К 120-летию Любови Орловой
Воспоминания о Любови Орловой и не публиковавшиеся ранее фотографии актрисы из частного архива.
За глаза ее все звали «Любочкой». Ей уже было много лет. И по статусу и по положению ей полагалось быть «Любовью Петровной». Но эта ласковая, милая, опереточная «Любочка» продолжала незримо присутствовать где-то за кадром, за всеми ее званиями, орденами и медалями.
«Маленькая собачка до старости щенок», — шутила она, когда все удивлялись ее малому росту и моложавому виду. По нынешним стандартам, Любочка была совсем крошка — 1 метр 58 сантиметров. Это Григорий Александров научился так выставлять свет, что на экране она казалась вполне себе высокой. «У Орловой всегда были хорошие операторы», — завистливо вздохнет Рената Литвинова.
Любочке никогда не могли простить, что у нее все было самое лучшее: и наряды, и операторы, и экранные партнеры, и дача во Внуково, где никогда не пахло едой. Сама она почти ничего ела, а Александрову привозил котлетки в кастрюлях из Москвы персональный водитель.
Вообще у них был странный, совсем не советский брак. Ни детей, ни близкой родни, ни гостей. Никаких шумных застолий с пирогами и водкой. В центре мироздания были только он и она. Больше им никто был не нужен. Они как будто замуровали себя в своем подмосковном поместье в образе главной пары советского кино. И никого близко к себе не подпускали.
Все, что мы сегодня читаем о них в мемуарах, это по большей части домыслы и «чаяния народные». Правды не знает никто. Ни про ее прошлую жизнь до Александрова. Ни сколько ей в действительности было лет. Ни почему он решил сделать из нее, опереточной артистки, главную звезду Советского Союза. И как это ему удалось?

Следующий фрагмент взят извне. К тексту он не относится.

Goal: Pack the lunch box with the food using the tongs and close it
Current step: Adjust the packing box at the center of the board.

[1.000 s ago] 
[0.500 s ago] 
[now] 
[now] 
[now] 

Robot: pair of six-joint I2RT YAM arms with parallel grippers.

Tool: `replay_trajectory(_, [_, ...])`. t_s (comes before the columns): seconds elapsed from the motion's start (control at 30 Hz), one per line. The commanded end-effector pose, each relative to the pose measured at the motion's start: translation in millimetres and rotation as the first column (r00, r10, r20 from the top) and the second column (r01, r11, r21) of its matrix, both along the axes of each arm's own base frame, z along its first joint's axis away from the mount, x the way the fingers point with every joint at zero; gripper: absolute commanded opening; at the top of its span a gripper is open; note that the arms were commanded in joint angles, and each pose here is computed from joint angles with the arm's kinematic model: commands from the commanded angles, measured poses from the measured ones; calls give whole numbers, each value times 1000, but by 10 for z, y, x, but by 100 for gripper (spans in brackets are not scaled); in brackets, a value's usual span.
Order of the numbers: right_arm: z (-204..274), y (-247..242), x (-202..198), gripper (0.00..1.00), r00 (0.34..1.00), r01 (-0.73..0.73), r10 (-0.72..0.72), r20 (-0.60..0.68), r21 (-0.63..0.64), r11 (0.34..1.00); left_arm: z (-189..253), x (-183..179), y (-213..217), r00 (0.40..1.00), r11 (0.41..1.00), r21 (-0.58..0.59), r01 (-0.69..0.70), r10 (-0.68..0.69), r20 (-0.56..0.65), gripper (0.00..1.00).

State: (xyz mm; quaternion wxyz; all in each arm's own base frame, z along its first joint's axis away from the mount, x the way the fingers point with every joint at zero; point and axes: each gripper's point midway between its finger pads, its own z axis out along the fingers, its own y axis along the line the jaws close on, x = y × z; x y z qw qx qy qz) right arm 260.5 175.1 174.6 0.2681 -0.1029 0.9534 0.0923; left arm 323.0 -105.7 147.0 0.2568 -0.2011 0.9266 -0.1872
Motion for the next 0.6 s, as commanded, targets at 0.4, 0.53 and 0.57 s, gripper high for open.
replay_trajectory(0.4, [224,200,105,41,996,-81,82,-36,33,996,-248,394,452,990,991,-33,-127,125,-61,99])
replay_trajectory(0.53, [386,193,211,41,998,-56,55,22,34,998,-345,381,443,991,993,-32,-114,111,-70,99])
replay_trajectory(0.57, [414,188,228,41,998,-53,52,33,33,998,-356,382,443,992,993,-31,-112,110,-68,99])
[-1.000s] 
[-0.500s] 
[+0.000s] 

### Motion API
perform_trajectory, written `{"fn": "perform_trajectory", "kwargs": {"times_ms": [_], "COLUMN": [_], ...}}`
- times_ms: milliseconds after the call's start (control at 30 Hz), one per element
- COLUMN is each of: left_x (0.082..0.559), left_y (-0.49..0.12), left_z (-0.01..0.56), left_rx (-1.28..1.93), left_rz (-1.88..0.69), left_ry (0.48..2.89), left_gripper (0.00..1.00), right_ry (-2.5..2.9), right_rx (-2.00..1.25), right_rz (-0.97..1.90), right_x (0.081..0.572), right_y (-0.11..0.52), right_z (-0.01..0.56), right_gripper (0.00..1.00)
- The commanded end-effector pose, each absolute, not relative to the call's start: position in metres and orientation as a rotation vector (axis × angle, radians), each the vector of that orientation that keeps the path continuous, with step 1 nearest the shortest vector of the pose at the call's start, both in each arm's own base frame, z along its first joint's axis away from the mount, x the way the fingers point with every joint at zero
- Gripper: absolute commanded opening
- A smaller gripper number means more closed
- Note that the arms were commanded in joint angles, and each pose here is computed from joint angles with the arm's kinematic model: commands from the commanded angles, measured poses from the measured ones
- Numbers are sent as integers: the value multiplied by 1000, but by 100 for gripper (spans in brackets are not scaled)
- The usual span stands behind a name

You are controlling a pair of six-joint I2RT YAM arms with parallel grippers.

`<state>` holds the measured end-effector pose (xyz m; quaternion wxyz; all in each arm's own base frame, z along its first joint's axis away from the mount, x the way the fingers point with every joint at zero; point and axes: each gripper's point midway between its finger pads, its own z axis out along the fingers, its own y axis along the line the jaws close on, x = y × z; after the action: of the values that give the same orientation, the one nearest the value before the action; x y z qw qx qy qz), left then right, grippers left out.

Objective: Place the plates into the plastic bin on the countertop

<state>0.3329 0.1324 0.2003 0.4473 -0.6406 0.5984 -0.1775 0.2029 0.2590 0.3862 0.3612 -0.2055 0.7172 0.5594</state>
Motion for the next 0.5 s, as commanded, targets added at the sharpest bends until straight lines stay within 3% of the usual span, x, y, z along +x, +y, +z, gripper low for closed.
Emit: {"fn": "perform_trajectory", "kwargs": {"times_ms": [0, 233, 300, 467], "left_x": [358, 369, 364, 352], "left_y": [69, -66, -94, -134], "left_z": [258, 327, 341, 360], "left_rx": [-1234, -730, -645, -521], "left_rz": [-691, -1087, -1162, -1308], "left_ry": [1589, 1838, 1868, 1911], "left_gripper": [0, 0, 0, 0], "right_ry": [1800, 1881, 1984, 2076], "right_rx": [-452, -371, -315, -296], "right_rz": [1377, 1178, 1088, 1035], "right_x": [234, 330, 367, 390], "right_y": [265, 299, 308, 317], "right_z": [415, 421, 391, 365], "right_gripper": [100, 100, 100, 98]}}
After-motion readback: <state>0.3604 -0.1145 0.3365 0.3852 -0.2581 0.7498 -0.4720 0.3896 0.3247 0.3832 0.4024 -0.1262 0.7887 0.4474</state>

«Везучая была», — скажет ее родная племянница, литератор и драматург Нонна Голикова. В старину еще говорили с уважением слово «фарт». А Любочка была фартовая.
Есть женщины, которые умеют себя так поставить — им все на подносе. А дальше только от них зависит, чтобы содержимым этого подноса правильно распорядиться. Любочка сумела распорядиться на все сто: и своим скромным драматическим талантом, и обаятельным, но невеликим голосом, и дворянской благородной породой, и балетной осанкой. Она сумела извлечь из всей суммы данных, поначалу не суливших ей ничего, кроме ролей второго плана, максимум возможного. И даже больше! Но для этого надо было обладать ее стальной выдержкой и невероятным, нечеловеческим честолюбием.
Маленькая железная женщина, она бесстрашно шла на таран советской системы. У нее не было вариантов: или сгинуть во тьме безвестности, как большинство ее родственников и знакомых, или вознестись на невиданную высоту.
Она, страшно боявшаяся толпы, будет ее идолом и любимым божеством. Она, физически не переносившая яркого света, страдавшая от светобоязни, полжизни проведет под ярчайшими софитами и прожекторами, демонстрируя чудеса стойкости и выдержки. Она, люто ненавидевшая советскую власть, станет самой главной и самой яркой советской звездой.
Однажды мне довелось держать в руках ее письма, адресованные известной журналистке Татьяне Тэсс. Это были личные, хотя и довольно сдержанные послания, выдававшие осторожного, застегнутого на все пуговицы человека. Ничего особо откровенного в них не было. Удивил почерк. Абсолютно мужской. Почти без наклона. Идеально подходящий для резолюций на министерских бланках. Женщины пишут по-другому.